(Records drawn from a dataset)

◆ ◆ ◆ ◆

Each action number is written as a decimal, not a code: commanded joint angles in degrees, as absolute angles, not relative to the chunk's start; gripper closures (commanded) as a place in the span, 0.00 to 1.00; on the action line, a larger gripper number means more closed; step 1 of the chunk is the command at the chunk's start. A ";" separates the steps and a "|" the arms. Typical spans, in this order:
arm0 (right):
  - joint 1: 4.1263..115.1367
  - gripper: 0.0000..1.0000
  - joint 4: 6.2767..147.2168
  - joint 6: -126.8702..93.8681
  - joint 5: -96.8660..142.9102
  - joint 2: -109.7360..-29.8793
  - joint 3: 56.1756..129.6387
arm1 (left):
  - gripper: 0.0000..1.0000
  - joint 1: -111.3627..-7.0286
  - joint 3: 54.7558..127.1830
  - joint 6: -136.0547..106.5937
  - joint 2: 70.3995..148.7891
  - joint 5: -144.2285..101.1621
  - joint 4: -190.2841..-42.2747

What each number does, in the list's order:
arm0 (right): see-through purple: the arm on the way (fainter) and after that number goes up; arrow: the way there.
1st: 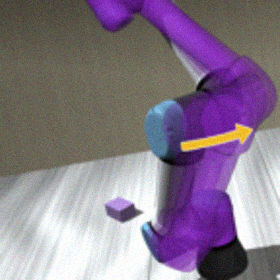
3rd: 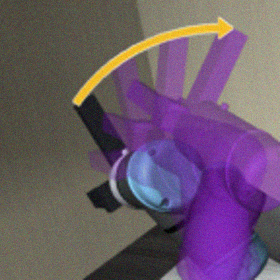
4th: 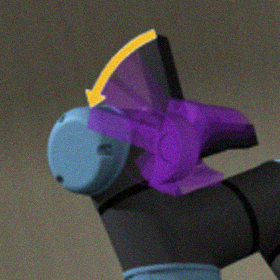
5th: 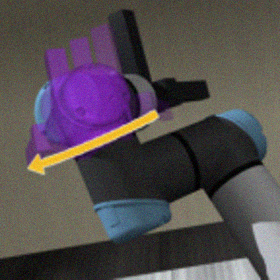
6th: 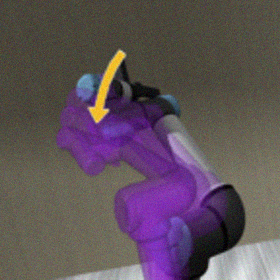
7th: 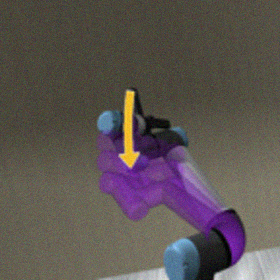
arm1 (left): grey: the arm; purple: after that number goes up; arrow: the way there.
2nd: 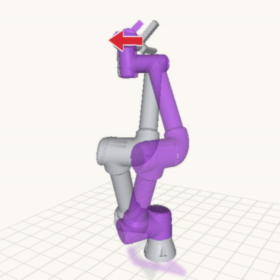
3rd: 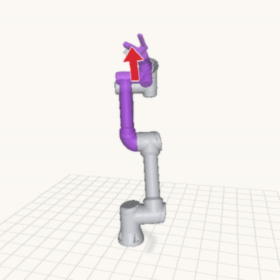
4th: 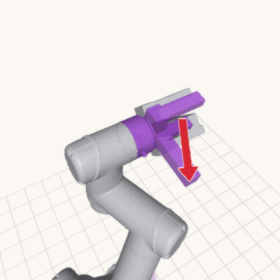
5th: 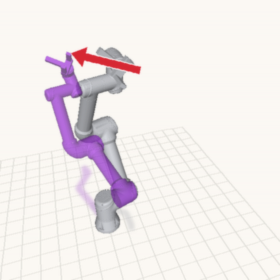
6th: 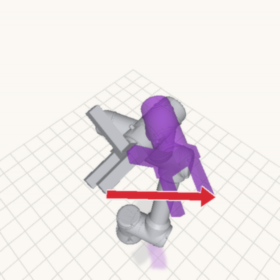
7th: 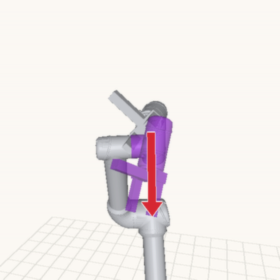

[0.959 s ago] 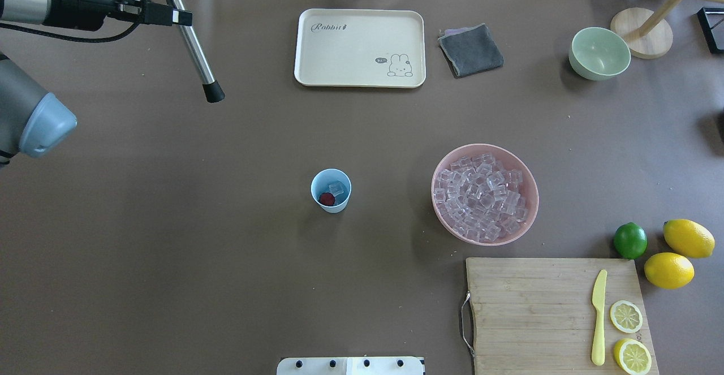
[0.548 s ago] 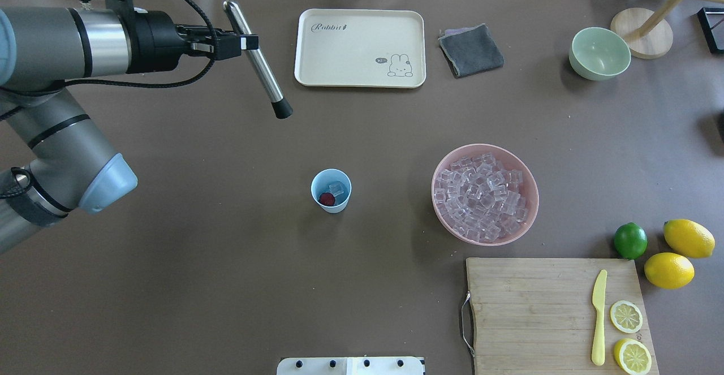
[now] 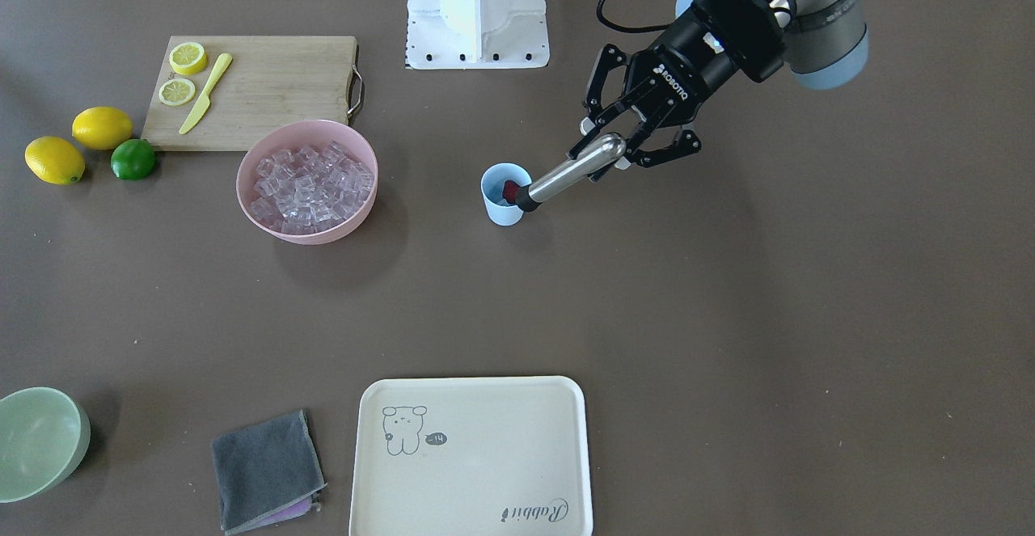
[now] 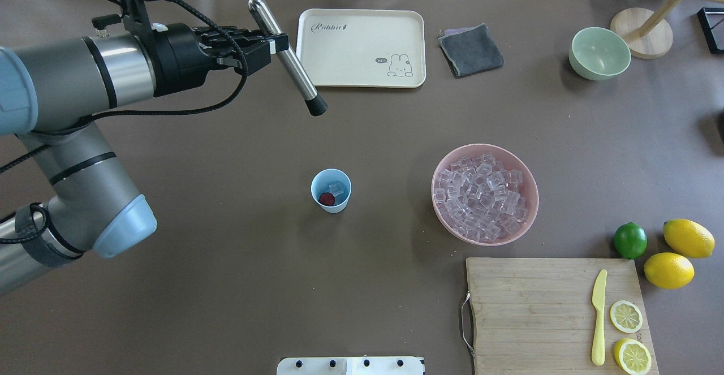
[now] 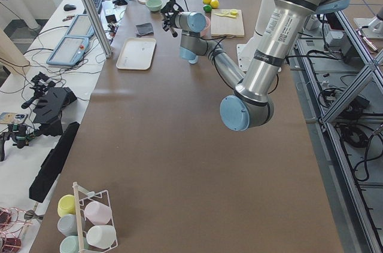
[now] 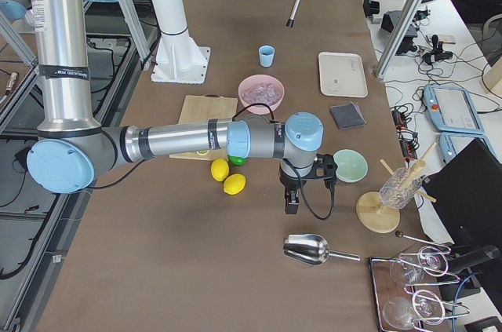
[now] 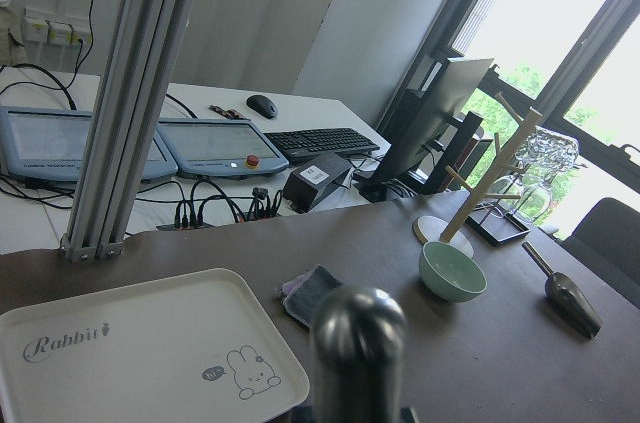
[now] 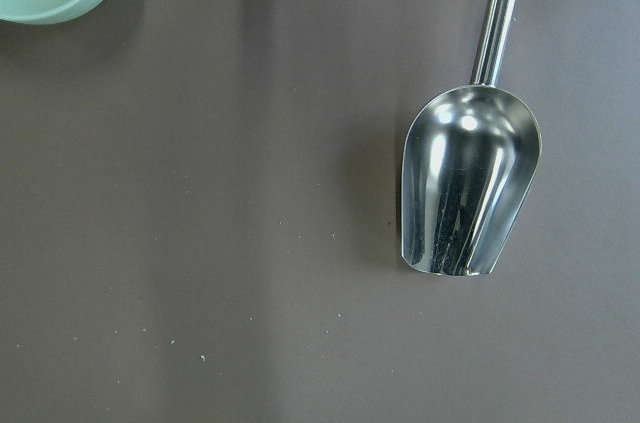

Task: Mash ice and strawberries in cup
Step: 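Lift the metal rod upright and carry it over the cup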

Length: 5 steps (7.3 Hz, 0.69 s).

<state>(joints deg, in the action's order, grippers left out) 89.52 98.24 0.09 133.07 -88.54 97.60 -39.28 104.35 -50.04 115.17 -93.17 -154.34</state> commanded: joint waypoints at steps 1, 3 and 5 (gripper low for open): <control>89.47 0.00 98.26 0.00 133.07 -88.86 96.69 | 0.68 -26.77 105.12 -41.18 116.09 -78.89 -152.16; 89.56 0.00 98.26 0.00 133.50 -89.12 96.33 | 0.69 -26.54 112.88 -38.94 115.84 -79.19 -136.94; 89.56 0.00 98.26 0.09 133.15 -88.95 95.98 | 0.69 -26.28 118.92 -37.44 116.46 -79.90 -124.29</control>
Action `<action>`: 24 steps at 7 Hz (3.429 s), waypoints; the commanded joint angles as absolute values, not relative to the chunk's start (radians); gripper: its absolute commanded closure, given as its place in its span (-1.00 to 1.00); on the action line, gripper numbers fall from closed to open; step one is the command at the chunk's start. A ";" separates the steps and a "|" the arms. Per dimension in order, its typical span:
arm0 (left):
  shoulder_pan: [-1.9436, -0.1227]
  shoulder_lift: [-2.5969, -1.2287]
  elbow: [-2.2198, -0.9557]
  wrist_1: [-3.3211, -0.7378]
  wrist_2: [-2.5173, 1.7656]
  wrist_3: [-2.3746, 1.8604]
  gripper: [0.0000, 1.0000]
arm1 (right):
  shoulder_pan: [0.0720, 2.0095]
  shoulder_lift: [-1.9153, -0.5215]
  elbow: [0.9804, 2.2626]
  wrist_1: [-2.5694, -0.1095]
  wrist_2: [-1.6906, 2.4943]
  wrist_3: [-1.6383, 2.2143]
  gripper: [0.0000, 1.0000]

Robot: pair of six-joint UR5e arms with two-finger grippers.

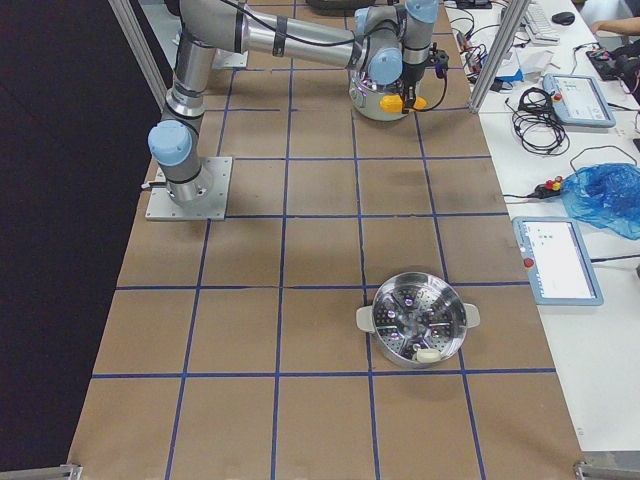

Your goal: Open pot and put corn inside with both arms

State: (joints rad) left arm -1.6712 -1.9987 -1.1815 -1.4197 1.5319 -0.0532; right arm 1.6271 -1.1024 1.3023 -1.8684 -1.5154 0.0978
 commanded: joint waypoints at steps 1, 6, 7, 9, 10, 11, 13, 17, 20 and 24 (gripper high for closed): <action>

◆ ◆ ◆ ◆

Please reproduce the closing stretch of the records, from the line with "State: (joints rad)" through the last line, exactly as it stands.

State: (joints rad) left arm -1.6712 -1.9987 -1.1815 -1.4197 1.5319 -0.0532; right arm 1.6271 -1.1024 1.3023 -1.8684 -1.5154 0.0978
 commanded: joint waypoints at steps 1, 6, 7, 9, 10, 11, 13, 17, 20 and 24 (gripper high for closed): <action>

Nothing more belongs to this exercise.